This repository contains a sample audio file for a practical interview question for the AI Engineer position. The goal is to assess your ability to implement an end-to-end ASR (Automatic Speech Recognition) system using modern AI techniques.
You are required to create a complete Google Colab notebook that processes the provided audio file and outputs the transcribed text. The notebook should demonstrate your skills in data handling, model selection/implementation, and inference.
-
Input: Use the sample audio file provided in this repository:
sample_audio.mp3(or replace with the actual filename if different). This is a short voice recording in Persian for testing ASR capabilities. -
Requirements:
- Implement an ASR algorithm from scratch or using pre-trained models (e.g., via libraries like Hugging Face Transformers, SpeechRecognition, or Whisper by OpenAI). You may fine-tune if necessary, but keep it efficient for Colab.
- The notebook must include:
- Loading and preprocessing the audio file (e.g., handling sampling rate, noise reduction if needed).
- The core ASR model/inference pipeline.
- Output: The transcribed text from the audio.
- Evaluation: Optionally, include metrics like Word Error Rate (WER) if you have a ground truth transcript (not provided; you can assume or generate one for demo).
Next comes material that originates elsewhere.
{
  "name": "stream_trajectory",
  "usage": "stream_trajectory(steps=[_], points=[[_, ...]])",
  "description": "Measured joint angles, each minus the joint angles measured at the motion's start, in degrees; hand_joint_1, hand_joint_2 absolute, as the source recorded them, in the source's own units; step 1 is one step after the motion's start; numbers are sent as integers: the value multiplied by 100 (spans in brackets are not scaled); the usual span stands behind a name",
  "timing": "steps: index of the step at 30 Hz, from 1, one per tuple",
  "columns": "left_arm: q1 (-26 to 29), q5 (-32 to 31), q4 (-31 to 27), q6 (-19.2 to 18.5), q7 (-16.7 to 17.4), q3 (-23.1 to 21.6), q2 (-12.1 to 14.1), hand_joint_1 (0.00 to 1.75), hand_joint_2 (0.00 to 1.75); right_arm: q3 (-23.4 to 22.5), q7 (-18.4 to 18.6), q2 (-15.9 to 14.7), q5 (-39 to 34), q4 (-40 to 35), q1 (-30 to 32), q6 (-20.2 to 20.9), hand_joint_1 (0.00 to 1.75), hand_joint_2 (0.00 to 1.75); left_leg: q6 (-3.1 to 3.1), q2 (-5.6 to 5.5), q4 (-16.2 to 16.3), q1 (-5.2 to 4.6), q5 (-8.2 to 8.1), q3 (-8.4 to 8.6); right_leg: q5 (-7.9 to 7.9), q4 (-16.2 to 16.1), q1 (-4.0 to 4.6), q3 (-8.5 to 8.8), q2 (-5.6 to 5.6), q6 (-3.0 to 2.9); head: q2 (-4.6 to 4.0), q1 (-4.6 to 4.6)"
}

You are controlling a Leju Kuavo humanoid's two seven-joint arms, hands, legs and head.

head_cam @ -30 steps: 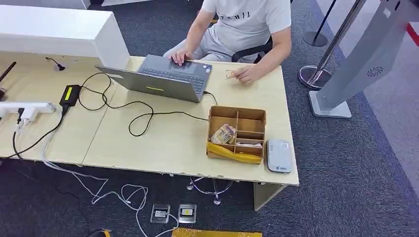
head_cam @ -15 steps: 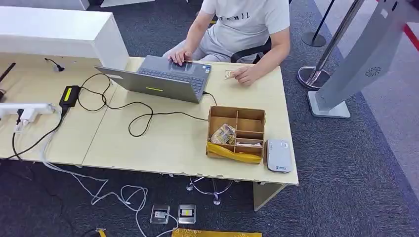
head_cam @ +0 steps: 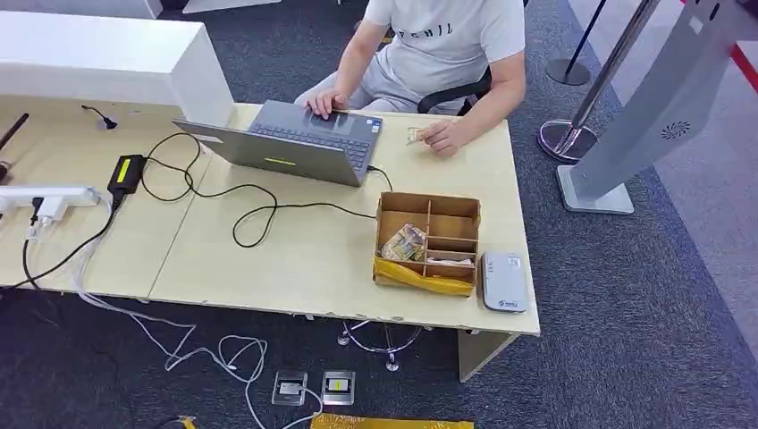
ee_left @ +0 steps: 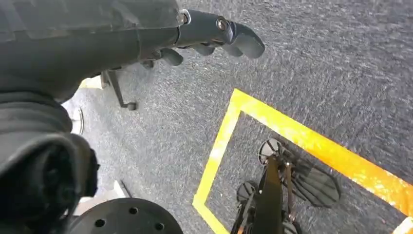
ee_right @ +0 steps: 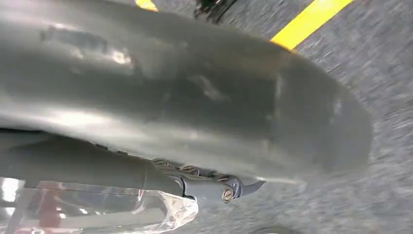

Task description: Pass the card to the sensor for recognition and then transmit it.

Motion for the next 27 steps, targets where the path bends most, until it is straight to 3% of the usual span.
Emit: stream_trajectory(steps=[7, 12, 22, 27], points=[[1, 48, 0, 48, -129, 24, -11, 0, 0, 0, 78, 15, 28, 9, 11, -79, 0, 0, 0, 0, 0, 0, 0, 1, 0, 0, 0, 1, 0, 0, 0, 0], [1, -153, 0, 35, -437, 46, -22, 0, 0, 0, -444, 33, -247, 9, 6, -26, 0, 0, 0, 0, 0, 0, 0, 1, 0, 0, 0, 3, 0, 0, 0, -2], [-8, 4, 0, 232, -284, 48, -22, 0, 0, 2, -525, 70, -162, 11, -39, -157, 0, 0, 0, 1, 0, 0, 0, 4, 0, 0, 0, 3, 1, 0, 0, -2], [-8, 74, 0, -183, -238, 48, -4, 0, 0, 2, -363, 116, -83, 13, -27, -306, 0, 0, 0, 1, 0, 0, 0, 4, 0, 0, 0, 4, 1, 0, -2, 0]])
- Use Python and standard libraries/tools available in Colab (e.g., install dependencies like
transformers,torch,librosa, etc., via!pip install). - Ensure the notebook is self-contained, runnable in Colab, and well-documented with comments explaining each step.
- Handle edge cases: Audio format compatibility, potential errors, and runtime efficiency (should run in under 5-10 minutes on Colab's free tier).
-
Deliverables:
- A single Google Colab notebook (.ipynb file AND its shareable LINK).
- The final output cell should print the transcribed text clearly, e.g.:
Transcribed Text: "This is a sample voice for ASR testing." - Submit the notebook via [email/link/pull request] as instructed in the interview process.
- Time Limit: Complete this by the required deadline that your AI mentor/interviewer told to simulate real-world problem-solving.
- Originality: Avoid copying entire code blocks from tutorials; demonstrate understanding by customizing the implementation.
- Best Practices: Use version control (e.g., commit your notebook to a fork of this repo if possible), modular code, and error handling.
- Resources: You can reference open-source models like Whisper, Wav2Vec, or CTC-based approaches. No proprietary APIs without free access.
- Questions? If anything is unclear, ask during the interview.
- Fork or clone this repository.
- Open Google Colab: Go to colab.research.google.com and upload/create your notebook.
- Download the
sample_audio.mp3from this repo and upload it to your Colab session (or access via GitHub URL). - Implement and test your ASR pipeline.
Good luck! We're excited to see your solution.